— The data —
--------
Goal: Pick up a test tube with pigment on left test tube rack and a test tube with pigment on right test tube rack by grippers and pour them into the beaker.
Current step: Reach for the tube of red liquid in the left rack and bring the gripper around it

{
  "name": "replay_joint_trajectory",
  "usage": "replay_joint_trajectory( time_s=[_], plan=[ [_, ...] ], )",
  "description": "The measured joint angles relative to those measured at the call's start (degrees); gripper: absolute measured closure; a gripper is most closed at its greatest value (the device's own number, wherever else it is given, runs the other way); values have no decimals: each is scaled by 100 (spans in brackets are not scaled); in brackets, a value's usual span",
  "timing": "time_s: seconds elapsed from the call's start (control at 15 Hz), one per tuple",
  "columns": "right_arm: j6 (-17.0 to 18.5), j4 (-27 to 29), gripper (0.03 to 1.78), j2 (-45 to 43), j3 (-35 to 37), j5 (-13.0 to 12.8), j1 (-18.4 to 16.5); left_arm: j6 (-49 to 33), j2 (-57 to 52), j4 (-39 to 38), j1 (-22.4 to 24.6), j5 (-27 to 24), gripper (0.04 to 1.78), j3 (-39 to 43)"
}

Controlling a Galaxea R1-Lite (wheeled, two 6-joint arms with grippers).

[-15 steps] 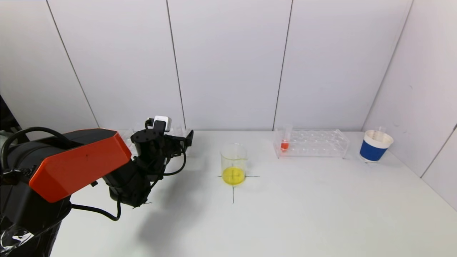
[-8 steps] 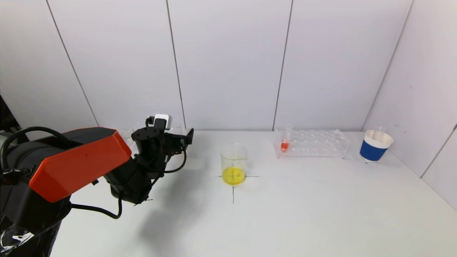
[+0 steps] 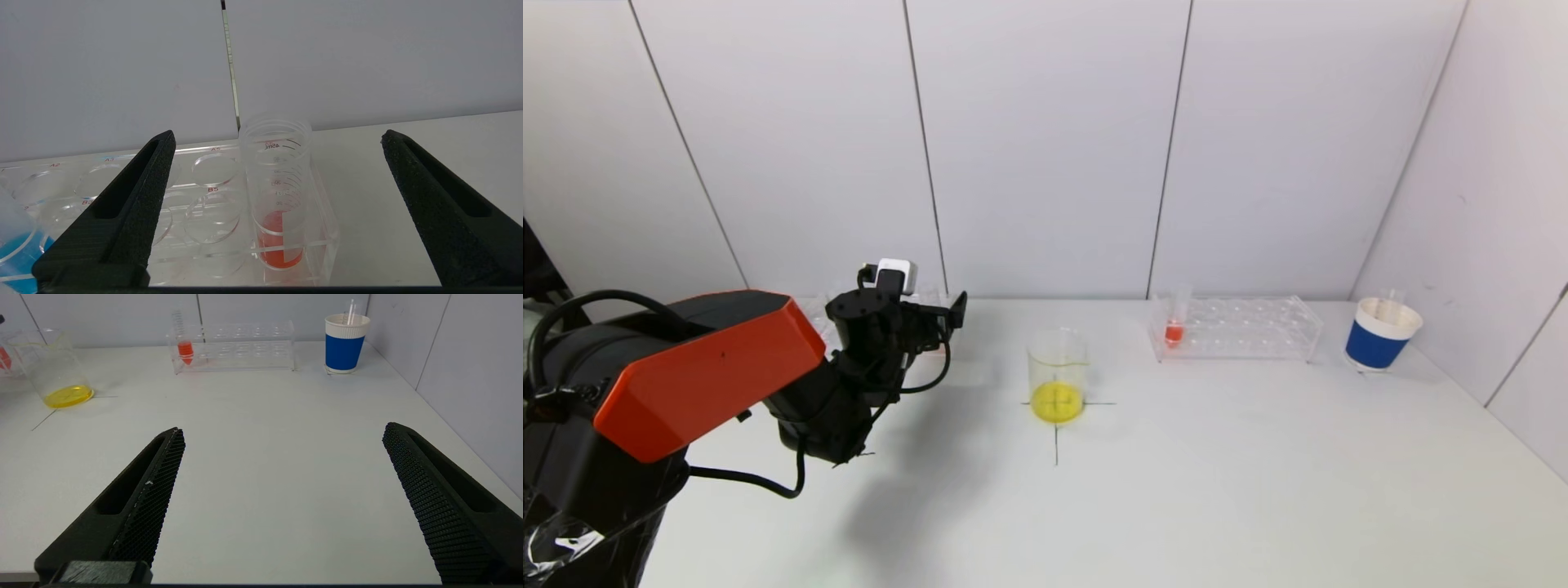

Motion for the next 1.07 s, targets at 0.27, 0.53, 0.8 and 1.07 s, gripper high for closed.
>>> replay_joint_trajectory(
  time_s=[0.27, 0.53, 0.8, 1.07],
  plan=[
    [0, 0, 5, 0, 0, -2, 5, 0, 4, 0, 5, 5, 6, 0],
    [0, 1, 5, 0, 0, 0, 0, -1, 24, -4, 5, 2, 30, 2],
    [0, 0, 5, 0, 0, 0, 0, -1, 26, -6, 5, 2, 94, 0],
    [0, 0, 5, 0, 0, 0, 0, -4, 28, -9, 5, 0, 139, -11]
  ],
)
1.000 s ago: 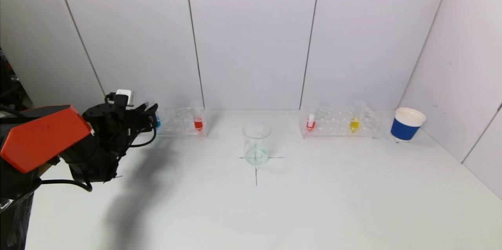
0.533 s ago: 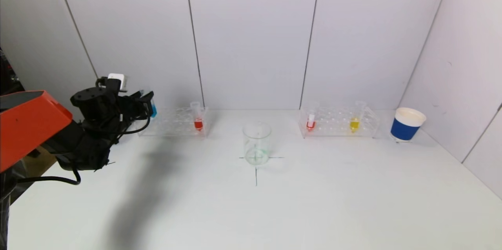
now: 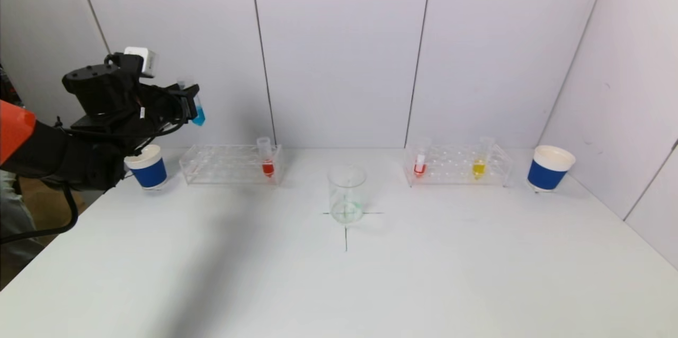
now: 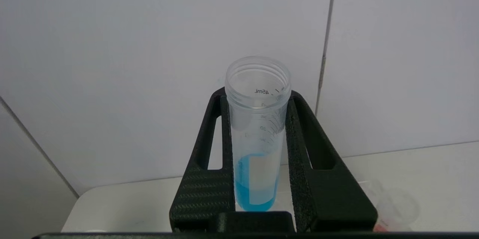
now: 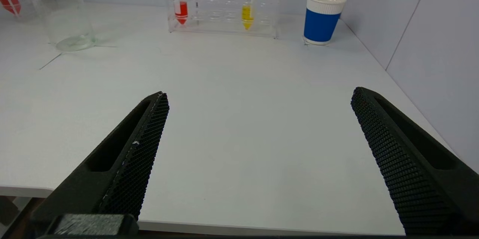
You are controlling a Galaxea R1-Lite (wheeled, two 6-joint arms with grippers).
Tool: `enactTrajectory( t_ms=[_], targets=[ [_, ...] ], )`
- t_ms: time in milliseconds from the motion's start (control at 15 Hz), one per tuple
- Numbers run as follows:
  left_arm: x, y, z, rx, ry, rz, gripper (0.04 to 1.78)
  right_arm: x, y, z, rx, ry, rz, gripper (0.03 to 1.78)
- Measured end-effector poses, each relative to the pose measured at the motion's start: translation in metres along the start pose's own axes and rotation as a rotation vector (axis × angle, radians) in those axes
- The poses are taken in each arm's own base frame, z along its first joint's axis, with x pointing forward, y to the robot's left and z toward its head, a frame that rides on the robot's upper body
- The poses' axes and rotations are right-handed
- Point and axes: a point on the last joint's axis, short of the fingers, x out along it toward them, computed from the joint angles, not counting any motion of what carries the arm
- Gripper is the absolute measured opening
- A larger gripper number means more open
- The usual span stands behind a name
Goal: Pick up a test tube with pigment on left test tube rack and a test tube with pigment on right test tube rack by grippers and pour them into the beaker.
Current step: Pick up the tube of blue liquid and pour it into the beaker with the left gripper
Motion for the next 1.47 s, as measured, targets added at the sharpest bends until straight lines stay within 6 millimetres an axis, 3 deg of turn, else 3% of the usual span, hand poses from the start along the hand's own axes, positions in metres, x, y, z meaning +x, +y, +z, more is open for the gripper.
enactTrajectory(
  t_ms=[400, 533, 1000, 1333, 1467],
  targets=[
    [0.013, -0.037, 0.079, -0.01, -0.019, -0.106, 0.43, 0.0, 0.0, 0.0, 0.0, 0.0, 0.0, 1.77],
    [0.02, -0.052, 0.09, 0.017, -0.003, -0.15, 0.43, 0.0, 0.0, 0.0, 0.0, 0.0, 0.0, 1.77],
    [0.066, -0.099, 0.087, 0.153, -0.106, -0.294, 0.43, 0.0, 0.0, 0.0, 0.0, 0.0, 0.0, 1.77],
    [0.089, -0.144, 0.055, 0.197, -0.117, -0.451, 0.43, 0.0, 0.0, 0.0, 0.0, 0.0, 0.0, 1.77],
    [0.095, -0.152, 0.039, 0.206, -0.11, -0.514, 0.43, 0.0, 0.0, 0.0, 0.0, 0.0, 0.0, 1.77]
  ],
)
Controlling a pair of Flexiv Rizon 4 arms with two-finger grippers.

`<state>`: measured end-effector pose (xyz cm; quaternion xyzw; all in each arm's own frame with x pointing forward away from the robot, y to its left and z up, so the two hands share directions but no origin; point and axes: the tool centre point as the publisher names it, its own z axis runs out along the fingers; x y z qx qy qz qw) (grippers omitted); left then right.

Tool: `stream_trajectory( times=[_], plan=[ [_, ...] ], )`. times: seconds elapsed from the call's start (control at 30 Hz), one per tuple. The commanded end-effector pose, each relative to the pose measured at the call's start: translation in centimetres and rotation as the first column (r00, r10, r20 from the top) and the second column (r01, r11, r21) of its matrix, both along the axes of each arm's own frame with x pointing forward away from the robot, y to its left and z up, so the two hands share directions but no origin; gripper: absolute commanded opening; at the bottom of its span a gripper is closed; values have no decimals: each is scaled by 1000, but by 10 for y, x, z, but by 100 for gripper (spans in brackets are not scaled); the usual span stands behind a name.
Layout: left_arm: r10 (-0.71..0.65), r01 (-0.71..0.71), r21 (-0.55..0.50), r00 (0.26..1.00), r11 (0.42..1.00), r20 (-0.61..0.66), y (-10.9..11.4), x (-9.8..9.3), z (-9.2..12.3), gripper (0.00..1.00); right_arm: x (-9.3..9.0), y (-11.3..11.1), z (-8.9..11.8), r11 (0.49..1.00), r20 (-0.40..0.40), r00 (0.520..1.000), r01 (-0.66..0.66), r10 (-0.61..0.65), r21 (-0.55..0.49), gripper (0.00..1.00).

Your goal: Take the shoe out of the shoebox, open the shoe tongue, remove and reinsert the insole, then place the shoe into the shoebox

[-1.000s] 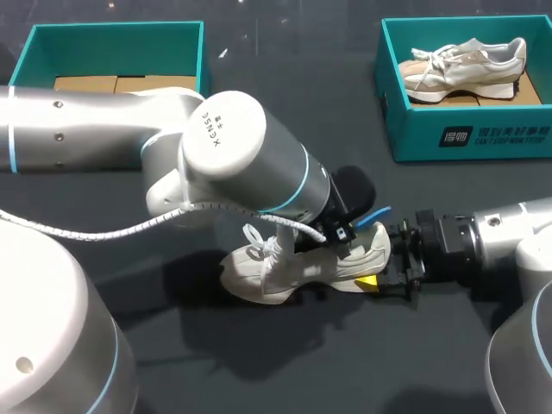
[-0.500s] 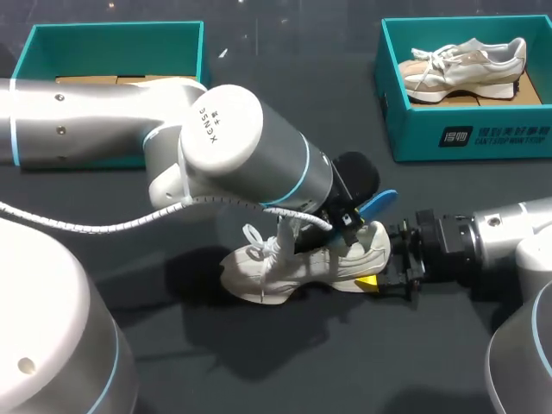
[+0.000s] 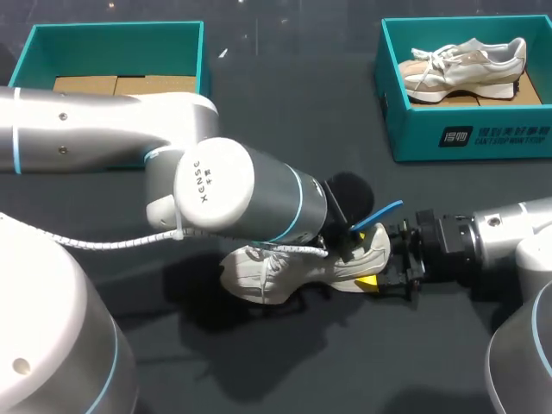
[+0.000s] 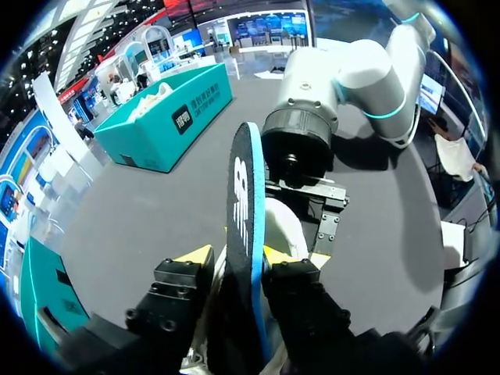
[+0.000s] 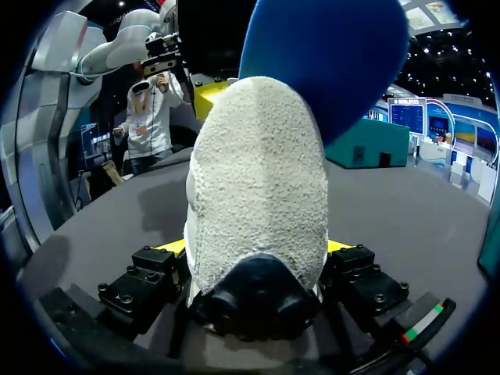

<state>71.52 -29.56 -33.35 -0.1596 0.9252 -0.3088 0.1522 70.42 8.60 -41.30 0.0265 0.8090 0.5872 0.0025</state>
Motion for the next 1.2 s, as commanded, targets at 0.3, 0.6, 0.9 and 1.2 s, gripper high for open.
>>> stream_trajectory(
  times=[0.3,0.6,0.9,1.2],
  plan=[
    [14,-13,-12,1000,1000,10,-10,7,-12,0,-1,0,-1,1000,-1,1000,0,0,-4,0],
    [-25,21,-30,992,999,-127,-7,7,19,0,-1,0,-1,1000,-1,1000,0,0,-4,0],
    [-152,138,-68,936,988,-318,-9,-9,81,0,-1,0,-1,1000,-1,1000,0,0,-4,0],
    [-234,198,-132,901,971,-366,-10,-24,119,0,-1,0,-1,1000,-1,1000,0,0,-4,0]
  ],
)
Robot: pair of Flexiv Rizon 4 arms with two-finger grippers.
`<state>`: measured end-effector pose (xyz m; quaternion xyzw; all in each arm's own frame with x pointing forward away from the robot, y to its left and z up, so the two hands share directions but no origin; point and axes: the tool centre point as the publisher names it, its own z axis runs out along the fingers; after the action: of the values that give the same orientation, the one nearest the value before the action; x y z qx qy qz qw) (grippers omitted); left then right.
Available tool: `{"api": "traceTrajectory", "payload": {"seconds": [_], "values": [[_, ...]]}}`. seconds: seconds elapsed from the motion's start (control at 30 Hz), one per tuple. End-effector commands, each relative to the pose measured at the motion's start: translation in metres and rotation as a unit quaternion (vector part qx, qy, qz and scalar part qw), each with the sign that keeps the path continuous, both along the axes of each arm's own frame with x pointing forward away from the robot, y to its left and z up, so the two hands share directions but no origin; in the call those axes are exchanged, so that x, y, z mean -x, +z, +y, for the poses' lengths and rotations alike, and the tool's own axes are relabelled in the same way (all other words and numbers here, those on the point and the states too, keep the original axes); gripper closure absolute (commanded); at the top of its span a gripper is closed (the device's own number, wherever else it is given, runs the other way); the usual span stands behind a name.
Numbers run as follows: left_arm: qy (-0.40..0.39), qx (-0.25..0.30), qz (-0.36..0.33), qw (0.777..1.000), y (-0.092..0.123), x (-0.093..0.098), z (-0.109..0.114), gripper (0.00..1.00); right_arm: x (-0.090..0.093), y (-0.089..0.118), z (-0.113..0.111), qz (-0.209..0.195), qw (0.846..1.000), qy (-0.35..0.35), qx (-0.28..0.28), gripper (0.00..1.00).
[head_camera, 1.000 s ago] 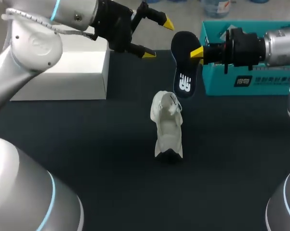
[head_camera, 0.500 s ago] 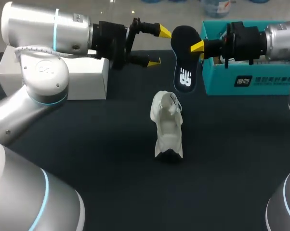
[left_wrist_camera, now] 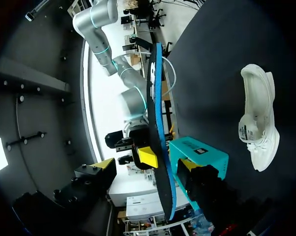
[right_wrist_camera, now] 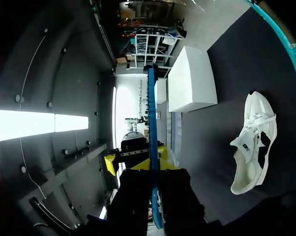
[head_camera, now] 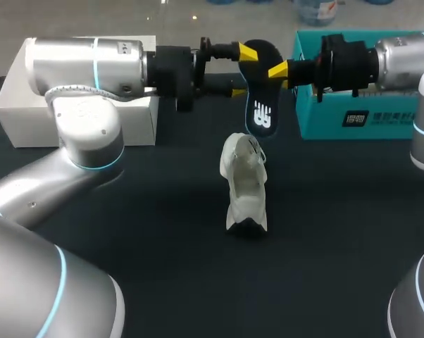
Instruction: Take the shoe out of the shoebox, open the shoe tongue, remove and reinsert the insole, then place the shoe into the shoebox
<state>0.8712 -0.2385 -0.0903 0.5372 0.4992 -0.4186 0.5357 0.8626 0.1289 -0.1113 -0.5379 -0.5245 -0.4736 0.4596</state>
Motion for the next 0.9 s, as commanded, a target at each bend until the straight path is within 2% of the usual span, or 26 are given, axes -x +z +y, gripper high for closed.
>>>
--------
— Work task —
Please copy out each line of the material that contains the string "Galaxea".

— Result —
Controlling a Galaxea R1-Lite (wheeled, two 6-joint arms with grippers).
You are controlling a Galaxea R1-Lite (wheeled, two 6-joint arms with grippers).

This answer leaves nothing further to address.